Trending Topics

China’s Aggressive Expansion into Africa Continues With Newspaper

China’s largest English newspaper, China Daily, launched an African edition, continuing a trend of Chinese media expansion into the continent. The trend follows increasingly strong trade partnerships between China and Africa’s fast developing nations. Weekly editions of China Daily will be published in Nairobi, Kenya’s capital city. The stat-run paper joins fellow Chinese news outlets China Central Television and Xinhua in the leap to Africa.

“The relationship between China and the African continent is one of the most significant relationships in the world today,” China Daily publisher and editor-in-chief, Zhu Ling told the BBC. “It is growing and complex and not always understood… We hope to set that straight.”

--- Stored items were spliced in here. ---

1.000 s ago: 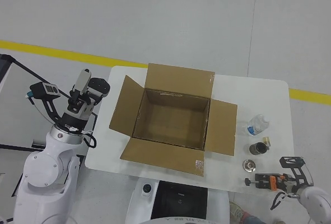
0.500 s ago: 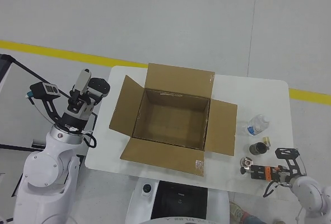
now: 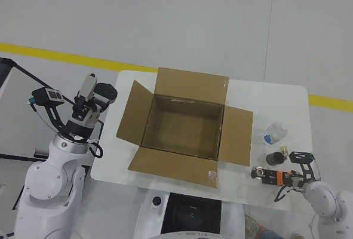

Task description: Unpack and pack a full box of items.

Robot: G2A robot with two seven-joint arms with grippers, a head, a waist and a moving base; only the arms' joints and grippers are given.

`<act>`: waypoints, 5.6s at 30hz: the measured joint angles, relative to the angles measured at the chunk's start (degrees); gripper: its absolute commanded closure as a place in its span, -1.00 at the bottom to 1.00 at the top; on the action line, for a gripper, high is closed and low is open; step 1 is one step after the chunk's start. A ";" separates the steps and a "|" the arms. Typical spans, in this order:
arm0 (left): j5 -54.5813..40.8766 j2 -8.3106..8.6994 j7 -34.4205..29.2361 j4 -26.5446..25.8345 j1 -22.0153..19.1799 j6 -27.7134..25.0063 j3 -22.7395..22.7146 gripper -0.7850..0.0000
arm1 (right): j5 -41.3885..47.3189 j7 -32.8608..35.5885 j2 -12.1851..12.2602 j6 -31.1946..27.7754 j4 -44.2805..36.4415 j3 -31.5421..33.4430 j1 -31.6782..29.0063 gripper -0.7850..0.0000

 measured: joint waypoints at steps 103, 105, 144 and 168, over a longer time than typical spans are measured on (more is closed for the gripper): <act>0.00 0.00 0.00 0.00 0.00 0.00 0.00 -1.00 | -0.22 -35.09 -0.59 -4.74 -2.75 -4.41 2.75 -1.00; 0.00 0.00 0.00 0.00 0.00 0.00 0.00 -1.00 | -1.32 -35.00 -0.52 -5.13 -0.93 -4.89 4.10 -1.00; 0.00 0.00 0.00 0.00 0.00 0.00 0.00 -1.00 | -6.20 -40.83 -0.69 -5.82 17.84 -12.73 16.52 -0.51; 0.00 0.00 0.00 0.00 0.00 0.00 0.00 -1.00 | -7.45 -41.99 -0.61 -4.86 18.84 -13.83 17.02 1.00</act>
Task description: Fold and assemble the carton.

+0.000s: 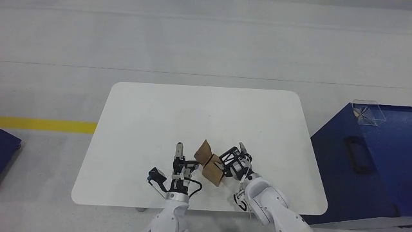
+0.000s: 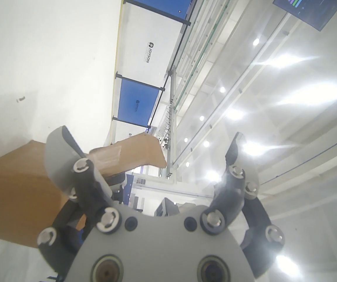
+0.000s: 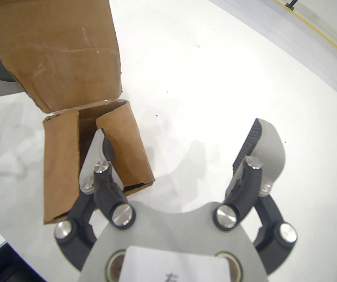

CCTV Africa also launched out of Kenya earlier this year, with Xinhua providing radio service alongside television and print coverage. Xinhua also launched a partnership with a Kenyan mobile firm Safaricom to provide news service by way of mobile devices.

China has spent much of the year advocating its investments in China, promising to help aid in developing infrastructure and trade. The communist republic has become Africa’s largest trading partner, but some analysts believe that the rapidly growing relationship between the two could make Africa too dependent.

As China benefits from Africa’s plentiful natural resources, and exchanges manufactured goods and funding, the trade relationship begins to resemble a colonial system. South Africa, the country with the country’s largest economy, has been accused of turning away the Dalai Lama so as not to upset the Chinese trade partners it relies on.

Xinhua has defended the rapid expansion, describing it as a mutually beneficial situation. “Africa’s exports of crude oil, minerals, steel and agricultural products have played an active role in lifting the Chinese people’s livelihood. Meanwhile, the continent also serves as an indispensable market with great potential for Chinese products,” an opinion piece from the state-run agency said.

“What’s more, Beijing focused on helping build the continent’s productive capacity by improving its infrastructure and boosting the manufacturing sector, rather than involving the so-called “resource-grabbing practice,” the author added.

So far African officials have offered no opposition to trade with China, welcoming the influx of manufactured goods and investments. Developing nations like Ethiopia look to the east for funding to recover infrastructure that sits decades behind. However, while African governments and big businesses benefit from the relationship, individual African citizens may not see positive results if Chinese funding never trickles down from the top.